— WORK TO BE COMPLETED —
The whole listing that follows should be printed again, unchanged.

========

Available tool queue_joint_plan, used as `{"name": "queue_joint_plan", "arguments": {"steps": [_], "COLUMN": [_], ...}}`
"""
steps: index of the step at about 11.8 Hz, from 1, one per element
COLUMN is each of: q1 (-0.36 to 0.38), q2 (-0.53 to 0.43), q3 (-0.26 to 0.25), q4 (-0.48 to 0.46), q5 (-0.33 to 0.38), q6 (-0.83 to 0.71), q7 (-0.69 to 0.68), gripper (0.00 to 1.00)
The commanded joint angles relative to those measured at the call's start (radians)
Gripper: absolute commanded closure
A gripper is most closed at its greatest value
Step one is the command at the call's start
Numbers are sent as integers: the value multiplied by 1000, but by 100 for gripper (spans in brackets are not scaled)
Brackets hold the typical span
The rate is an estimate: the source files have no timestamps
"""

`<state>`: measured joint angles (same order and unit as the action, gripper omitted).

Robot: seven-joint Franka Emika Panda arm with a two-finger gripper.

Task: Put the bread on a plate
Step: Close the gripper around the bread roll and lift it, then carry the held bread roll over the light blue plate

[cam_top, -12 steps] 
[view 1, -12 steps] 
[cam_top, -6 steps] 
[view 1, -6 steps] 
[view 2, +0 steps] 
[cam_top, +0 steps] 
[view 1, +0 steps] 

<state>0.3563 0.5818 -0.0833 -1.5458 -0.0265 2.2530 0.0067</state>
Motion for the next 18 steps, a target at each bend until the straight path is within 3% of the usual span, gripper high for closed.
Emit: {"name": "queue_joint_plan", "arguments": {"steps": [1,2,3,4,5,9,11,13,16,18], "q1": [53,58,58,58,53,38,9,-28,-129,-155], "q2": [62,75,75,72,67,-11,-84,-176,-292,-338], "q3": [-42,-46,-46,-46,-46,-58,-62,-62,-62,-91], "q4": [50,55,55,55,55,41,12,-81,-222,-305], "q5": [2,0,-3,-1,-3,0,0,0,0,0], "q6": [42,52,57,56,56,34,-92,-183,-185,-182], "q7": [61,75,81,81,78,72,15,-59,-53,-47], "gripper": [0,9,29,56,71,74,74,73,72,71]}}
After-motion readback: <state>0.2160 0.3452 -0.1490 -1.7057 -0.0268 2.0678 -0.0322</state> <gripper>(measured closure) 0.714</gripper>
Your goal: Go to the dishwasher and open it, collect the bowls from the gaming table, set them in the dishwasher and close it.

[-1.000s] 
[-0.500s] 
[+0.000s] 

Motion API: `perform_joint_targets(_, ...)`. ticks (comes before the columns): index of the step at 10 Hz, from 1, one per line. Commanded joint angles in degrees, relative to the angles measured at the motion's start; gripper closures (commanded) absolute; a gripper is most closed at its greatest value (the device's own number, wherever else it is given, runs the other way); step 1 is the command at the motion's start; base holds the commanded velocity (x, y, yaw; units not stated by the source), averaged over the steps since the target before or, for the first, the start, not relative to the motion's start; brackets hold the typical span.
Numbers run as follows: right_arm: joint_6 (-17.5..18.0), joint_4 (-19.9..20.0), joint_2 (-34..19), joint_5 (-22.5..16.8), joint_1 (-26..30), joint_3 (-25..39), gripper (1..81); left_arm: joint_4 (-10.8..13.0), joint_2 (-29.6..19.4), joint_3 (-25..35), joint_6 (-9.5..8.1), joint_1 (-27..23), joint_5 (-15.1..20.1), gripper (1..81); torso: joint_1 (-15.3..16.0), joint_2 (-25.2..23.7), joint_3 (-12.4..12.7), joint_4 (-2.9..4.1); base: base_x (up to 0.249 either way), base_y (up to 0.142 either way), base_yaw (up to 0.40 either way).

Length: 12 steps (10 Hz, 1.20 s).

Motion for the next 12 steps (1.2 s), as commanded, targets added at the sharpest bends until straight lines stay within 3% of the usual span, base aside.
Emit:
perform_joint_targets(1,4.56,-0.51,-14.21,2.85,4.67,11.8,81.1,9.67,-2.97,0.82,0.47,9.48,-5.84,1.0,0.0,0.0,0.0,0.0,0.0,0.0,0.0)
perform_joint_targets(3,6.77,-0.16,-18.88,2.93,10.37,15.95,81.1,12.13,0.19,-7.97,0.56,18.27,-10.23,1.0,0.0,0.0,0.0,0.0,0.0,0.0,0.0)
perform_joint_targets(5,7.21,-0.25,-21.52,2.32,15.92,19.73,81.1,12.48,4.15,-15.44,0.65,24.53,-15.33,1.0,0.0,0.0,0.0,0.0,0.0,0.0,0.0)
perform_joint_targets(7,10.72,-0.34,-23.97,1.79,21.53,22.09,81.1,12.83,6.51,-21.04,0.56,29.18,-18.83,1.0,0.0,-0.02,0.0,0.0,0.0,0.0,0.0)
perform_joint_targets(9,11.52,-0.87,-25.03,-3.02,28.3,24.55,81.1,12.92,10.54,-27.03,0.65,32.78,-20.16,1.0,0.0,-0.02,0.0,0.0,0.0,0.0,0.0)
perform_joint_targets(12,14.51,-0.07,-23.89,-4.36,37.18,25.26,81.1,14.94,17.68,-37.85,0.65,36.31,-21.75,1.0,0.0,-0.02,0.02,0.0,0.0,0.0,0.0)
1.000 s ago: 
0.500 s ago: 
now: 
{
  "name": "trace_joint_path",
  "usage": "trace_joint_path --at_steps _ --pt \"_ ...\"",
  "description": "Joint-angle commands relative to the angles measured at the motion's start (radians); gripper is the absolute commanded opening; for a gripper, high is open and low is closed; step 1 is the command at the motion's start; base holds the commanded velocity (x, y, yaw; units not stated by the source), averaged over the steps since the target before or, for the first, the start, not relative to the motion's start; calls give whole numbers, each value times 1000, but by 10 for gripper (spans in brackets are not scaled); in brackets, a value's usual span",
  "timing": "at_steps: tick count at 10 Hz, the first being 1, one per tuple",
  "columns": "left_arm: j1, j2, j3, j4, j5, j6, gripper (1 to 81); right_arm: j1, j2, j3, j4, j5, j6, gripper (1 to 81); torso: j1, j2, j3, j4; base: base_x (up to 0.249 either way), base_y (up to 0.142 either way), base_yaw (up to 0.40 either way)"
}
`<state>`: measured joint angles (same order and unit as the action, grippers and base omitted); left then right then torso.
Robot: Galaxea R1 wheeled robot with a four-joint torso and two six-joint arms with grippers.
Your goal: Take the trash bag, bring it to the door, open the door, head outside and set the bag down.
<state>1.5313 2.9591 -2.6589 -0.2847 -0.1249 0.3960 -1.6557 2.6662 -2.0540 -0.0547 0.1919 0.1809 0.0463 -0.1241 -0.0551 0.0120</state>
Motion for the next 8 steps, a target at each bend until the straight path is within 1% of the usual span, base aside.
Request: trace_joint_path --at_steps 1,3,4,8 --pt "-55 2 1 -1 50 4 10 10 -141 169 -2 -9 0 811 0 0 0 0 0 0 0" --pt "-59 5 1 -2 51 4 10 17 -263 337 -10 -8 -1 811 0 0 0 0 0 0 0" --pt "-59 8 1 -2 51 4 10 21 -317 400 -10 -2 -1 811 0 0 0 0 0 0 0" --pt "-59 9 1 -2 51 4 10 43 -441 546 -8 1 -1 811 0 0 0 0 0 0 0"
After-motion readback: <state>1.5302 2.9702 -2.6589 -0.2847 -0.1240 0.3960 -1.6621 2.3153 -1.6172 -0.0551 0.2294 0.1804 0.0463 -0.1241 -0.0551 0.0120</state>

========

— SOLUTION TO THE PROBLEM —
Available tool queue_joint_plan, used as `{"name": "queue_joint_plan", "arguments": {"steps": [_], "COLUMN": [_], ...}}`
"""
steps: index of the step at about 11.8 Hz, from 1, one per element
COLUMN is each of: q1 (-0.36 to 0.38), q2 (-0.53 to 0.43), q3 (-0.26 to 0.25), q4 (-0.48 to 0.46), q5 (-0.33 to 0.38), q6 (-0.83 to 0.71), q7 (-0.69 to 0.68), gripper (0.00 to 1.00)
The commanded joint angles relative to those measured at the call's start (radians)
Gripper: absolute commanded closure
A gripper is most closed at its greatest value
Step one is the command at the call's start
Numbers are sent as integers: the value multiplied by 1000, but by 100 for gripper (spans in brackets are not scaled)
Brackets hold the typical span
The rate is an estimate: the source files have no timestamps
"""

`<state>`: measured joint angles (same order and unit as the action, gripper omitted).

Robot: seven-joint Franka Emika Panda arm with a two-finger gripper.

Task: Put the bread on a plate
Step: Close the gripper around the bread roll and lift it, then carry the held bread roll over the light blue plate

[cam_top, -12 steps] 
[view 1, -12 steps] 
[cam_top, -6 steps] 
[view 1, -6 steps] 
[view 2, +0 steps] 
[cam_top, +0 steps] 
[view 1, +0 steps] 

<state>0.3563 0.5818 -0.0833 -1.5458 -0.0265 2.2530 0.0067</state>
Motion for the next 18 steps, a target at each bend until the straight path is within 3% of the usual span, gripper high for closed.
Emit: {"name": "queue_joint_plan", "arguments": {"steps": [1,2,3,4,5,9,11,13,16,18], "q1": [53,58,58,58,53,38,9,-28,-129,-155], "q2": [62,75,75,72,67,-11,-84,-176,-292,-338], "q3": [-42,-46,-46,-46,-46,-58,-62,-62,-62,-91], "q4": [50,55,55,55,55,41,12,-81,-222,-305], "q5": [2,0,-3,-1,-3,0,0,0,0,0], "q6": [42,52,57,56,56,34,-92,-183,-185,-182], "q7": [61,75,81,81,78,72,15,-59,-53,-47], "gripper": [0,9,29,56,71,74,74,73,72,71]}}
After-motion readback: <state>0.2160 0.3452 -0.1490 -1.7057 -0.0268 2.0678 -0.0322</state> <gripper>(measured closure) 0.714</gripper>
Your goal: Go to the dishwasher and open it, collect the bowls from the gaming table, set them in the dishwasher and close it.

[-1.000s] 
[-0.500s] 
[+0.000s] 

Motion API: `perform_joint_targets(_, ...)`. ticks (comes before the columns): index of the step at 10 Hz, from 1, one per line. Commanded joint angles in degrees, relative to the angles measured at the motion's start; gripper closures (commanded) absolute; a gripper is most closed at its greatest value (the device's own number, wherever else it is given, runs the other way); step 1 is the command at the motion's start; base holds the commanded velocity (x, y, yaw; units not stated by the source), averaged over the steps since the target before or, for the first, the start, not relative to the motion's start; brackets hold the typical span.
Numbers run as follows: right_arm: joint_6 (-17.5..18.0), joint_4 (-19.9..20.0), joint_2 (-34..19), joint_5 (-22.5..16.8), joint_1 (-26..30), joint_3 (-25..39), gripper (1..81); left_arm: joint_4 (-10.8..13.0), joint_2 (-29.6..19.4), joint_3 (-25..35), joint_6 (-9.5..8.1), joint_1 (-27..23), joint_5 (-15.1..20.1), gripper (1..81); torso: joint_1 (-15.3..16.0), joint_2 (-25.2..23.7), joint_3 (-12.4..12.7), joint_4 (-2.9..4.1); base: base_x (up to 0.249 either way), base_y (up to 0.142 either way), base_yaw (up to 0.40 either way).

Length: 12 steps (10 Hz, 1.20 s).

Motion for the next 12 steps (1.2 s), as commanded, targets added at the sharpest bends until straight lines stay within 3% of the usual span, base aside.
Emit:
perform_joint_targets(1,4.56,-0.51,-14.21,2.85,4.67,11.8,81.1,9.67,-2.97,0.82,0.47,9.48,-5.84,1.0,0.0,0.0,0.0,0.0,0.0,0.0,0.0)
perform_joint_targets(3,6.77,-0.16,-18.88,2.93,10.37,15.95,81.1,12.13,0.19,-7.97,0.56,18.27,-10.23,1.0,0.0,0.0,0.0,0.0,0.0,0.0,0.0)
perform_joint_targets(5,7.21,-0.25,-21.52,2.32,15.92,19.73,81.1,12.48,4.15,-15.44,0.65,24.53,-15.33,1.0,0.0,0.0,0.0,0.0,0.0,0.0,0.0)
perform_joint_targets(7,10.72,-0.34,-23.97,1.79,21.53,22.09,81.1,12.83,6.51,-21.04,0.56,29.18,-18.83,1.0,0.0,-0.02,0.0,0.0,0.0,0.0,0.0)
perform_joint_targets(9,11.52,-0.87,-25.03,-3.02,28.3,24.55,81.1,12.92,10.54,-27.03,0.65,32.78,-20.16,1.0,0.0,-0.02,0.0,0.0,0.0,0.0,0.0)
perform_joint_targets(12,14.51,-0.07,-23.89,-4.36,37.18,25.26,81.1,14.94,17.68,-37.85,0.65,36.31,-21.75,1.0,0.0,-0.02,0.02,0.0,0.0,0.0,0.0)
1.000 s ago: 
0.500 s ago: 
now: 
{
  "name": "trace_joint_path",
  "usage": "trace_joint_path --at_steps _ --pt \"_ ...\"",
  "description": "Joint-angle commands relative to the angles measured at the motion's start (radians); gripper is the absolute commanded opening; for a gripper, high is open and low is closed; step 1 is the command at the motion's start; base holds the commanded velocity (x, y, yaw; units not stated by the source), averaged over the steps since the target before or, for the first, the start, not relative to the motion's start; calls give whole numbers, each value times 1000, but by 10 for gripper (spans in brackets are not scaled); in brackets, a value's usual span",
  "timing": "at_steps: tick count at 10 Hz, the first being 1, one per tuple",
  "columns": "left_arm: j1, j2, j3, j4, j5, j6, gripper (1 to 81); right_arm: j1, j2, j3, j4, j5, j6, gripper (1 to 81); torso: j1, j2, j3, j4; base: base_x (up to 0.249 either way), base_y (up to 0.142 either way), base_yaw (up to 0.40 either way)"
}
`<state>`: measured joint angles (same order and unit as the action, grippers and base omitted); left then right then torso.
Robot: Galaxea R1 wheeled robot with a four-joint torso and two six-joint arms with grippers.
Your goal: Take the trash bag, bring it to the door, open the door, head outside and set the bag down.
<state>1.5313 2.9591 -2.6589 -0.2847 -0.1249 0.3960 -1.6557 2.6662 -2.0540 -0.0547 0.1919 0.1809 0.0463 -0.1241 -0.0551 0.0120</state>
Motion for the next 8 steps, a target at each bend until the straight path is within 1% of the usual span, base aside.
Request: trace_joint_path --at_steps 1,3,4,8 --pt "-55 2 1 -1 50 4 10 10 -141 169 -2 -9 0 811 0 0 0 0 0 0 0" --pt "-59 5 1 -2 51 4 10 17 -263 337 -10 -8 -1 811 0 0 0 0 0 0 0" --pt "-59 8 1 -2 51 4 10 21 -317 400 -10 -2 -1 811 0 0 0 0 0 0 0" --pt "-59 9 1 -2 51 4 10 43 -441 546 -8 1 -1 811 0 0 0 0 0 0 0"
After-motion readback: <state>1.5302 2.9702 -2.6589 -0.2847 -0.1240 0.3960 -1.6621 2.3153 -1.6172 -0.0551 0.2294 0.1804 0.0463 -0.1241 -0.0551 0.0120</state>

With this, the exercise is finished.